South Africa’s education system limped through 2025 battered, confused, and angrier than ever.
Basic Education Minister Siviwe Gwarube spent her first full year in office doing what few ministers before her dared: pushing reforms at full speed, confronting uncomfortable truths.
Yet even with this burst of energy, South Africa’s education system limped through 2025 battered, confused, and angrier than ever.
Much of that anger was directed straight at her office.
A minister determined to change the rules
The department’s move to enforce regulations that protect the admission of undocumented and foreign pupils sharply divided South Africans and sparked fierce debate.
The DBE insisted that schools may not deny access to “undocumented pupils or pregnant pupils,” and may accept an affidavit while documents are processed.
Legally correct? Yes. Politically explosive? Absolutely.
Parents who waited months for placements asked a reasonable question: How is it that South African children must wait while foreign children with no documents walk straight into a classroom?

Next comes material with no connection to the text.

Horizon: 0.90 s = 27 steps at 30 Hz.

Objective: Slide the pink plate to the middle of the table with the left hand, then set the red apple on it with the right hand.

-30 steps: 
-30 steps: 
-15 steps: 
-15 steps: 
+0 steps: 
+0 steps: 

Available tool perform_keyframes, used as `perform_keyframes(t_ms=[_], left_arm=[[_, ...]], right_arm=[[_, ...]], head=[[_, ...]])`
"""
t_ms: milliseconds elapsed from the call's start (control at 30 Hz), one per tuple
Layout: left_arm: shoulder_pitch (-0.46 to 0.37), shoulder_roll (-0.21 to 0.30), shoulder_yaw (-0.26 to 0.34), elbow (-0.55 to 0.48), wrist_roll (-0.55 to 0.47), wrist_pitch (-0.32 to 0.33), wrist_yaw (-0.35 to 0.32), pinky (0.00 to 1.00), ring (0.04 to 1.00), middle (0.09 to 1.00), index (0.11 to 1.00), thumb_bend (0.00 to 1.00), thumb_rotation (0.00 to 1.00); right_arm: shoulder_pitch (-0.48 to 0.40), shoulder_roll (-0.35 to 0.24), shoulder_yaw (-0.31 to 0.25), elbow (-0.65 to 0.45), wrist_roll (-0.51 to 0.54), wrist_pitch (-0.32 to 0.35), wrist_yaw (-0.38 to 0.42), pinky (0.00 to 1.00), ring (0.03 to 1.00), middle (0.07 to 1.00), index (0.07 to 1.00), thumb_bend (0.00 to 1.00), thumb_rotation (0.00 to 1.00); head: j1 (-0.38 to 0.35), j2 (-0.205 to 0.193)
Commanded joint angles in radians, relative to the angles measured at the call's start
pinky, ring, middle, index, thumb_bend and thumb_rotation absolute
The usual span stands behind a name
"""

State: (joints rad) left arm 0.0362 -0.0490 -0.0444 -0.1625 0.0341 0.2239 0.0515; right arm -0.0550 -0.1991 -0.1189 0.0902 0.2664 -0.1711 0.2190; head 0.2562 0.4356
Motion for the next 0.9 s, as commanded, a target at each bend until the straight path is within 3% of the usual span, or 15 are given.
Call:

That frustration was captured sharply in a recent Citizen opinion column that warned the minister’s approach risks “placing foreign children ahead of South African ones.”
Instead of calming the ground, Gwarube doubled down, publicly declaring that “the laws of the country are technically crafted by you, for you… participate in the lawmaking process.”
Technically true, yes, but it sounded like a lecture to parents whose children still sit in overcrowded classrooms, or no classroom at all.
It is difficult to preach constitutionalism to a mother whose Grade 1 child remains unplaced while schools are filled beyond capacity.
A minister with big ambitions
To her credit, Gwarube did not shy away from the reality that the system is collapsing at its foundation.
In September, she championed mother-tongue education, an effort to fix language-of-learning failures that left only 42% of preschoolers on track, according to DBE’s own early-learning index.
She also acknowledged the maths catastrophe exposed in The Citizen’s report on Grade 6 pupils failing mathematics in staggering numbers.
These are not small wins. These were overdue interventions.
But ambition requires execution, and that is where her year stumbled.
ALSO READ: Only 42% of SA’s preschoolers on track, DBE index reveals
The matric mark debate
Then came the fireworks in parliament over the so-called 30% matric pass mark. Opposition parties demanded a 50% floor. Parents demanded credibility. Commentators demanded honesty.
Gwarube’s response? “There is no such thing as a 30% overall pass mark,” she insisted, explaining the subject-based promotion structure.
She is technically correct. But the public’s frustration is not technical; it’s moral. South Africans don’t want a defence of the fine print. They want standards that mean something.
And they’re tired of ministers telling them the system is “working as designed,” while graduates stand jobless with certificates that employers no longer trust.
ALSO READ: Debate heats up in Parliament over 30% matric pass mark
Unsafe schools, overcrowded classrooms
Despite unveiling the “safe schools protocol” in June, violence continued to plague classrooms. Infrastructure backlogs persisted. Thousands of Grade R teachers remained unqualified.
And the DBE’s performance goals “shot through the roof” as reported in November, while the outcomes hardly moved.
It is in this context that education activist, Hendrick Makenata, measured verdict gains weight.
“Minister Gwarube’s performance this year has been defined by visible energy and a willingness to confront challenges facing the basic education system.”
Yet he noted that this year “did not necessarily deliver the breakthrough that we all hoped for.”
Civil society’s verdict — hopeful but unimpressed
He praised Gwarube’s “visible energy,” her improved communication, and her focus on early-grade literacy.
ALSO READ: Funding crisis leaves North West Grade R teachers unpaid
The uncomfortable truth
Gwarube has energy. She has ideas. She has a reformer’s instinct. But South Africa does not need another minister with good intentions.
It needs one who can force provinces to deliver, hold districts accountable, and fix classrooms so overcrowded they resemble holding cells.
“The minister should prioritise provincial accountability and urgent infrastructure delivery,” Makaneta said.
The reality is simple: if 2026 does not bring measurable improvements in literacy, safety and accountability, all the passion in the world won’t rescue her legacy or South Africa’s children.